WHAT YOU SHOULD DO –
With the pictures left out, retype exactly the lines below starting at the line that contains "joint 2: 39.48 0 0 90" and ending at the line that contains "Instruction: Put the".

INFORMATION SUPPLIED –
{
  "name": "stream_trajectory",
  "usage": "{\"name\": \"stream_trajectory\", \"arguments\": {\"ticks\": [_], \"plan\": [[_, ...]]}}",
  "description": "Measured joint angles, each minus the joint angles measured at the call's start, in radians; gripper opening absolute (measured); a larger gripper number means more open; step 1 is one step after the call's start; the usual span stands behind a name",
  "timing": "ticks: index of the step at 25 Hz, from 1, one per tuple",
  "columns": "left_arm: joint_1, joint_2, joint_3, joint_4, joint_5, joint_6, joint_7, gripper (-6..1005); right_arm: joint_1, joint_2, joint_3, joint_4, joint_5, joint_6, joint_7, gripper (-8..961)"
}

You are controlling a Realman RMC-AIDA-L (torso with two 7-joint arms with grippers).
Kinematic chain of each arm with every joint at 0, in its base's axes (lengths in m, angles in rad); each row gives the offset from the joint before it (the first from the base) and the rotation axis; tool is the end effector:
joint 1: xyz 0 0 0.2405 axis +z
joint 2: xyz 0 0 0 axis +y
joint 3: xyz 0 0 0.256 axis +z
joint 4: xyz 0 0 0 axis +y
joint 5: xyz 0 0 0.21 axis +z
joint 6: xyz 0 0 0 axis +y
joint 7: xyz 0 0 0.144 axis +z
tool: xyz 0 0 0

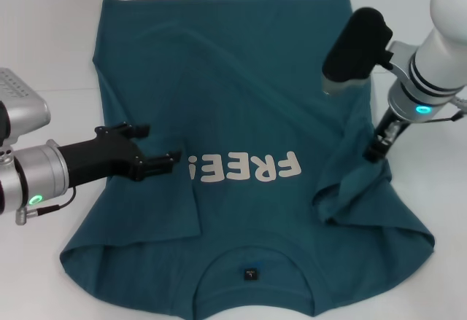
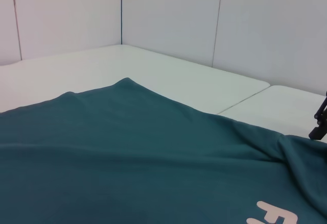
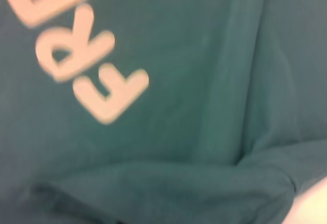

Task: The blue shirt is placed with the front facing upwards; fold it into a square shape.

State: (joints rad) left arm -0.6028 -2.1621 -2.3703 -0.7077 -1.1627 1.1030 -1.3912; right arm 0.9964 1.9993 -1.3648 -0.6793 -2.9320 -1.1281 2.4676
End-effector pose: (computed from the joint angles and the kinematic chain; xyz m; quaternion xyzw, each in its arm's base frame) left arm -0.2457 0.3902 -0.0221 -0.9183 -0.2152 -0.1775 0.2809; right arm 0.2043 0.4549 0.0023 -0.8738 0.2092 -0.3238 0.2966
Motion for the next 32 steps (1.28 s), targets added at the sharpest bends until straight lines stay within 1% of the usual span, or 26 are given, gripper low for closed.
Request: {"name": "stream_trajectory", "arguments": {"ticks": [4,8,12,16,23,28,32], "plan": [[-0.007,0.000,0.006,0.002,0.000,-0.018,0.004,839,0.001,0.020,0.048,-0.049,0.001,0.002,0.005,504],[-0.009,0.001,0.007,0.002,0.000,-0.019,0.006,839,0.011,0.033,0.045,-0.056,0.001,0.028,0.021,504],[-0.009,0.001,0.007,0.002,0.000,-0.019,0.006,839,0.029,0.045,0.018,-0.034,0.000,0.045,0.028,503],[-0.009,0.002,0.006,0.002,0.000,-0.019,0.002,839,0.032,0.048,-0.013,-0.024,-0.001,0.020,0.021,503],[-0.008,0.001,0.003,0.002,0.000,-0.019,0.002,839,0.033,0.048,-0.035,-0.022,-0.001,-0.045,0.010,501],[-0.008,0.001,0.002,0.002,0.000,-0.019,0.003,839,0.027,0.047,-0.049,-0.018,-0.001,-0.042,0.010,500],[-0.010,0.001,0.006,0.010,0.000,-0.027,0.004,839,0.029,0.050,-0.094,0.009,-0.001,-0.014,0.018,570]]}}
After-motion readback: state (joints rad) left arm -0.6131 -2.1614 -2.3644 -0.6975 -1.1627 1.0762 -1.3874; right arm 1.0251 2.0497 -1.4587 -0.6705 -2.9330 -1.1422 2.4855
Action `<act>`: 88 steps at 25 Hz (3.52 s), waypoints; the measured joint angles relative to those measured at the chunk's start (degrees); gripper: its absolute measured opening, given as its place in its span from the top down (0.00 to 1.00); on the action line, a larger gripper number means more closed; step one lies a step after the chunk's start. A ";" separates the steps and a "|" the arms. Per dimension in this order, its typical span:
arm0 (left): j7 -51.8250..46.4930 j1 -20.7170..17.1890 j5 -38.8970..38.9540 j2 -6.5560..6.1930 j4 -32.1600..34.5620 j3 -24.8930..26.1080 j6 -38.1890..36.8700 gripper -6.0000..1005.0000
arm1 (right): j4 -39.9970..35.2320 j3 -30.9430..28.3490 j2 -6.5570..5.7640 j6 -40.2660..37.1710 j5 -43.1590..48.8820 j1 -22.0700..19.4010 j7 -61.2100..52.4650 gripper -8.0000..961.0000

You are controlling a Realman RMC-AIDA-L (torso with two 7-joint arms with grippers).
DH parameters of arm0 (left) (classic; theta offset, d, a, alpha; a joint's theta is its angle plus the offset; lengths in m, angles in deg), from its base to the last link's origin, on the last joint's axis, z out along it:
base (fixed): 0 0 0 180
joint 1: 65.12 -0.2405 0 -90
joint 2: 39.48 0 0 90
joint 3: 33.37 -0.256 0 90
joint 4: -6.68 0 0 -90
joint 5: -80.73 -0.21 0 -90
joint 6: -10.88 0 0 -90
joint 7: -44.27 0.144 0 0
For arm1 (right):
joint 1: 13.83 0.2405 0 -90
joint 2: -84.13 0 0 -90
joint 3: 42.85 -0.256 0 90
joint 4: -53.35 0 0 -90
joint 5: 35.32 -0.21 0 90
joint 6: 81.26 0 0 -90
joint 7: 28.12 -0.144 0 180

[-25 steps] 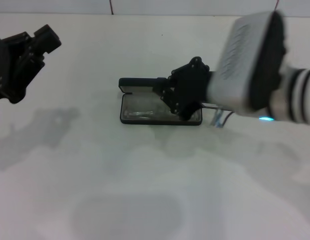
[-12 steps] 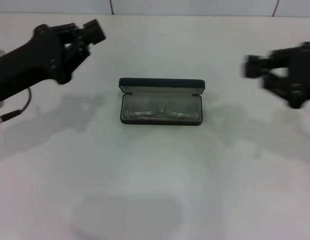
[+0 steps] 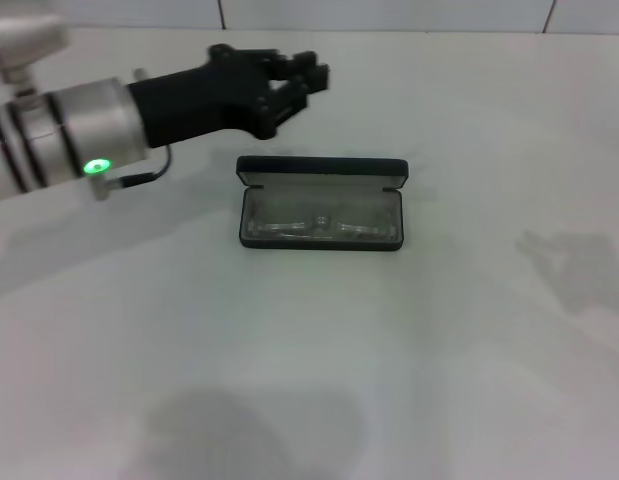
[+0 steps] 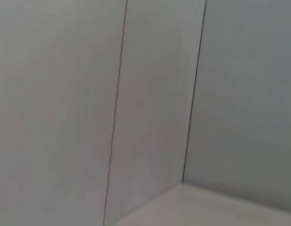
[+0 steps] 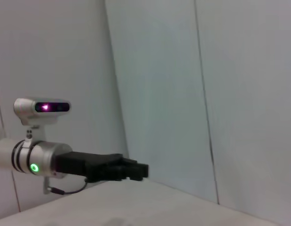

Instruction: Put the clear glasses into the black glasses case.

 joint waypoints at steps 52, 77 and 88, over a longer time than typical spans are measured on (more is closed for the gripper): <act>-11.42 3.51 -16.14 0.17 -2.30 -14.46 11.14 0.82 | 10.96 -0.74 0.01 -2.22 -0.44 2.54 6.05 0.88; -6.56 -12.29 -0.81 -1.86 21.08 -1.99 -37.36 0.52 | 19.88 2.63 0.46 -16.06 -2.05 13.42 6.27 0.44; -6.55 -10.99 0.20 -4.14 15.49 -0.14 -37.41 0.36 | 20.87 9.28 0.71 -15.92 -4.28 16.46 6.67 0.21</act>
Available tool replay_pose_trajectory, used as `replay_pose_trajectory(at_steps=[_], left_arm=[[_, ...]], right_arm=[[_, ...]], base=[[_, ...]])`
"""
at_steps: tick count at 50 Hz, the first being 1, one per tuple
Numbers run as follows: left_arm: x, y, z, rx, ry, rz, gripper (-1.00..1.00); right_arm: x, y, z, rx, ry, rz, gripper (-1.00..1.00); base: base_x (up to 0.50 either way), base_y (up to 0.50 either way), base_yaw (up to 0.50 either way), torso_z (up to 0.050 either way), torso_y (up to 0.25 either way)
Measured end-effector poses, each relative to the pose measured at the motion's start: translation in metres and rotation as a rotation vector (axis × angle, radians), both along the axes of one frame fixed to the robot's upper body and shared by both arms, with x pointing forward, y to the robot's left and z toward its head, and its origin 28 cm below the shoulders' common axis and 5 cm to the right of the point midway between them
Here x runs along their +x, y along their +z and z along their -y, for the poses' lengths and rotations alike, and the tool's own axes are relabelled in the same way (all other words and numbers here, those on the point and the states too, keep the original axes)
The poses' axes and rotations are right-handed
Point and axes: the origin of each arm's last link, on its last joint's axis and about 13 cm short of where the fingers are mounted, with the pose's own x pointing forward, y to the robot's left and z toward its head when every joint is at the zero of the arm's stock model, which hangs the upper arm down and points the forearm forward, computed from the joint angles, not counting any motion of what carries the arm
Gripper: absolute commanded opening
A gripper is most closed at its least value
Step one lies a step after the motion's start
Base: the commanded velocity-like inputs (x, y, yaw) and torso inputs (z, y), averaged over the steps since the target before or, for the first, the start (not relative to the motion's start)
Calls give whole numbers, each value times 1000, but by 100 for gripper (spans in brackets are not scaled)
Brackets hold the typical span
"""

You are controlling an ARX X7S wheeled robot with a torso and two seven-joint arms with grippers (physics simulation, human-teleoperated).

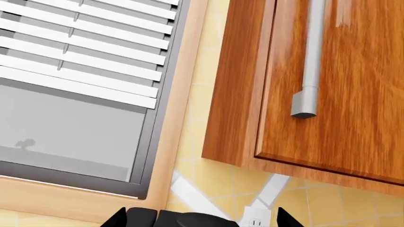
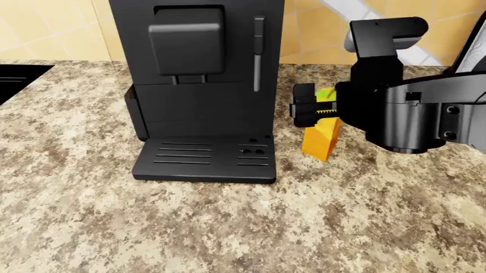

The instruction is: Move the drinks to the dining counter.

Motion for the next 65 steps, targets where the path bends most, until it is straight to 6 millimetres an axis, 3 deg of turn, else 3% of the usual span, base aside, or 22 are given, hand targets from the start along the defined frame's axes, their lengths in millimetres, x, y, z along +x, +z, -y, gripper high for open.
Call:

RESULT –
joint 2: 39.48 0 0 90
joint 3: 33.37 -0.256 0 90
joint 4: -6.68 0 0 -90
joint 5: -80.73 -0.21 0 -90
joint 6: -10.88 0 0 -90
joint 7: -44.27 0.144 0 0
For arm1 (right):
joint 1: 13.83 0.2405 0 -90
joint 2: -84.13 0 0 -90
joint 3: 42.85 -0.256 0 90
joint 4: -53.35 0 0 -90
joint 5: 35.32 -0.21 0 90
joint 6: 81.26 0 0 -90
joint 7: 28.12 -0.144 0 180

[-25 steps] 
[-12 steps] 
[+0 steps] 
[+0 steps] 
[+0 steps] 

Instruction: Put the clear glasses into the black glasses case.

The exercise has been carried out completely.